### What needs to be done
Starting at the line with "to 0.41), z" and going on through the line with "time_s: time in", reproduce each line in the records below exactly and nothing more.

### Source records
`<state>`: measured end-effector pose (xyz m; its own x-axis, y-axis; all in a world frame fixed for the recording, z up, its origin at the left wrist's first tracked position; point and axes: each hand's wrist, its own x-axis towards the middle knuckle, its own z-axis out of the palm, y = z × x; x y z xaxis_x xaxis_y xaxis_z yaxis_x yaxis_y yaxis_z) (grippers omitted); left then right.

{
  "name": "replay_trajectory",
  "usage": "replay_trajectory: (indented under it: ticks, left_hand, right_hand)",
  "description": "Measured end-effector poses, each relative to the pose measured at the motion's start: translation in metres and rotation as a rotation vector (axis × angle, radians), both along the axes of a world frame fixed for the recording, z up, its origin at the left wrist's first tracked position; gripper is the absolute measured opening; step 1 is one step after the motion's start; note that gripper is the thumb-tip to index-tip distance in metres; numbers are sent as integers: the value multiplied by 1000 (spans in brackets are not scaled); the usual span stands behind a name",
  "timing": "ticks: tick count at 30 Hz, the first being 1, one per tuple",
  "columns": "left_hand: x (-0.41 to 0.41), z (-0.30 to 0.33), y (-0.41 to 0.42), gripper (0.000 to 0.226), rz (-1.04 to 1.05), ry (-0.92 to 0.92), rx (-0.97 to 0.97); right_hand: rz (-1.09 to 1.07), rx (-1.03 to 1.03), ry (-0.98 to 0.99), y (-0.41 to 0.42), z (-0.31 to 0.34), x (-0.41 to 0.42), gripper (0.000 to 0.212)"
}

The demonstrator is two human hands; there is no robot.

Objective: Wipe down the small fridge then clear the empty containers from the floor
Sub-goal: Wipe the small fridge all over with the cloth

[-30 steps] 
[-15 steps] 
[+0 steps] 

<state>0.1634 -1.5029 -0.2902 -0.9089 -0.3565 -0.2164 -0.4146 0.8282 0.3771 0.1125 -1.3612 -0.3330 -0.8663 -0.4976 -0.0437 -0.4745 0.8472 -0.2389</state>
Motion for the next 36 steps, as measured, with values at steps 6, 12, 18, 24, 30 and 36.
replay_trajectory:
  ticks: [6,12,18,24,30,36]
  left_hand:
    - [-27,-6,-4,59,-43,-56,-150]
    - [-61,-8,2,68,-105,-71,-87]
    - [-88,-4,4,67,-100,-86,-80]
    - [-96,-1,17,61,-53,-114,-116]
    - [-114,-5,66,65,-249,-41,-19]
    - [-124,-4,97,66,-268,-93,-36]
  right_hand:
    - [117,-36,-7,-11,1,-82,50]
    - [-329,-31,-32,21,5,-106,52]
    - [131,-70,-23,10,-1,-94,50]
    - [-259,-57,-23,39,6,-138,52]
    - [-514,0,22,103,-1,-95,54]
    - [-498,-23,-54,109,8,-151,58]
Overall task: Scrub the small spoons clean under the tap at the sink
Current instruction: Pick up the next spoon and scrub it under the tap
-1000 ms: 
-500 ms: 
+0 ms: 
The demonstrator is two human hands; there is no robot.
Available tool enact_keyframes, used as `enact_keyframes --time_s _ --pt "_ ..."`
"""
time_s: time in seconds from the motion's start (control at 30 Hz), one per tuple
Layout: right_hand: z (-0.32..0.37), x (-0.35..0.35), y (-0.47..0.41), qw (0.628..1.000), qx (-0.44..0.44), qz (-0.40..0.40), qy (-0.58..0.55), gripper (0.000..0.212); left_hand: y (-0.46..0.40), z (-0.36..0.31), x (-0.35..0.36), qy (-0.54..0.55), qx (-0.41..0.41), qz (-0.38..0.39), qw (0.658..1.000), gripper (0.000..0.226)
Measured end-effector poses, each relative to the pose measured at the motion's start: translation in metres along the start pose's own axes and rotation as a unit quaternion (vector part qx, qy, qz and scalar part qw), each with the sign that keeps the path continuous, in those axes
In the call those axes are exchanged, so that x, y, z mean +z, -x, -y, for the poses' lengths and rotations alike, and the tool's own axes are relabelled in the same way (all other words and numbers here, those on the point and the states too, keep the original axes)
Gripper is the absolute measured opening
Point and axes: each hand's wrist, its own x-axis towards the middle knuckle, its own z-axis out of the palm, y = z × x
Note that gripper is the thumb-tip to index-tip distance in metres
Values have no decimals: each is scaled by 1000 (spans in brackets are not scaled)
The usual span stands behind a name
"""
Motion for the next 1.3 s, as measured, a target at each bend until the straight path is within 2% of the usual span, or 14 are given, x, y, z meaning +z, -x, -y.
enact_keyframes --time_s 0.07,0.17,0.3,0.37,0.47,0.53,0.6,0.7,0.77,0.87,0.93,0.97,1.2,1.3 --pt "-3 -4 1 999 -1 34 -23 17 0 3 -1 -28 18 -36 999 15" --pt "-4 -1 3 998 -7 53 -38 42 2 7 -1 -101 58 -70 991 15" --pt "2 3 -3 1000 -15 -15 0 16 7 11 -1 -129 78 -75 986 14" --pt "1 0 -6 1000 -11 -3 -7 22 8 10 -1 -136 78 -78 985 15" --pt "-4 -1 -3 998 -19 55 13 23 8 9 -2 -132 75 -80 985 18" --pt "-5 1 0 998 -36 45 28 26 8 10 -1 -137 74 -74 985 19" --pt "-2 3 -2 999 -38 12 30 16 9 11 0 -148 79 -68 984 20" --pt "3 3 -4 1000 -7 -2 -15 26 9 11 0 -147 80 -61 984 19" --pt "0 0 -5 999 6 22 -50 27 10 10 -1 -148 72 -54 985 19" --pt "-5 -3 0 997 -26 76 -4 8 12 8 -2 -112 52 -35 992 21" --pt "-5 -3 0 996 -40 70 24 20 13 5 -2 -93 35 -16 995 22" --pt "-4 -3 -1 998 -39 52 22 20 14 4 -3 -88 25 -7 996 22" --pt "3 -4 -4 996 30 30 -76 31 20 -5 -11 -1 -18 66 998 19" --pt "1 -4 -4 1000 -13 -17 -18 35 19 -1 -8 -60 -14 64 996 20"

### Written response
  "columns": "left_hand: x (-0.41 to 0.41), z (-0.30 to 0.33), y (-0.41 to 0.42), gripper (0.000 to 0.226), rz (-1.04 to 1.05), ry (-0.92 to 0.92), rx (-0.97 to 0.97); right_hand: rz (-1.09 to 1.07), rx (-1.03 to 1.03), ry (-0.98 to 0.99), y (-0.41 to 0.42), z (-0.31 to 0.34), x (-0.41 to 0.42), gripper (0.000 to 0.212)"
}

The demonstrator is two human hands; there is no robot.

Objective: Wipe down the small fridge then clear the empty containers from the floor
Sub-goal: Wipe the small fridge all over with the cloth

[-30 steps] 
[-15 steps] 
[+0 steps] 

<state>0.1634 -1.5029 -0.2902 -0.9089 -0.3565 -0.2164 -0.4146 0.8282 0.3771 0.1125 -1.3612 -0.3330 -0.8663 -0.4976 -0.0437 -0.4745 0.8472 -0.2389</state>
Motion for the next 36 steps, as measured, with values at steps 6, 12, 18, 24, 30 and 36.
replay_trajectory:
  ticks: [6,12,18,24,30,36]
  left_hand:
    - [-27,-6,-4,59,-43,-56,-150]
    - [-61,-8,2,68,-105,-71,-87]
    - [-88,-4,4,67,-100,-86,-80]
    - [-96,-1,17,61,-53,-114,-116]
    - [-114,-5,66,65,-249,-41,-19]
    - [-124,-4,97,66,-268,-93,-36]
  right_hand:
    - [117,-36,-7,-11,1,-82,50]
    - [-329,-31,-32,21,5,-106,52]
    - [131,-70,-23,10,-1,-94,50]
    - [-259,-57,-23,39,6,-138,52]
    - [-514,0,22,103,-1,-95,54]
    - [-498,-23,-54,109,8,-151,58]
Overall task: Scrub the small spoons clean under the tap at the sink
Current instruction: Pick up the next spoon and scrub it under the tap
-1000 ms: 
-500 ms: 
+0 ms: 
The demonstrator is two human hands; there is no robot.
Available tool enact_keyframes, used as `enact_keyframes --time_s _ --pt "_ ..."`
"""
time_s: time in seconds from the motion's start (control at 30 Hz), one per tuple

This answer requires nothing more.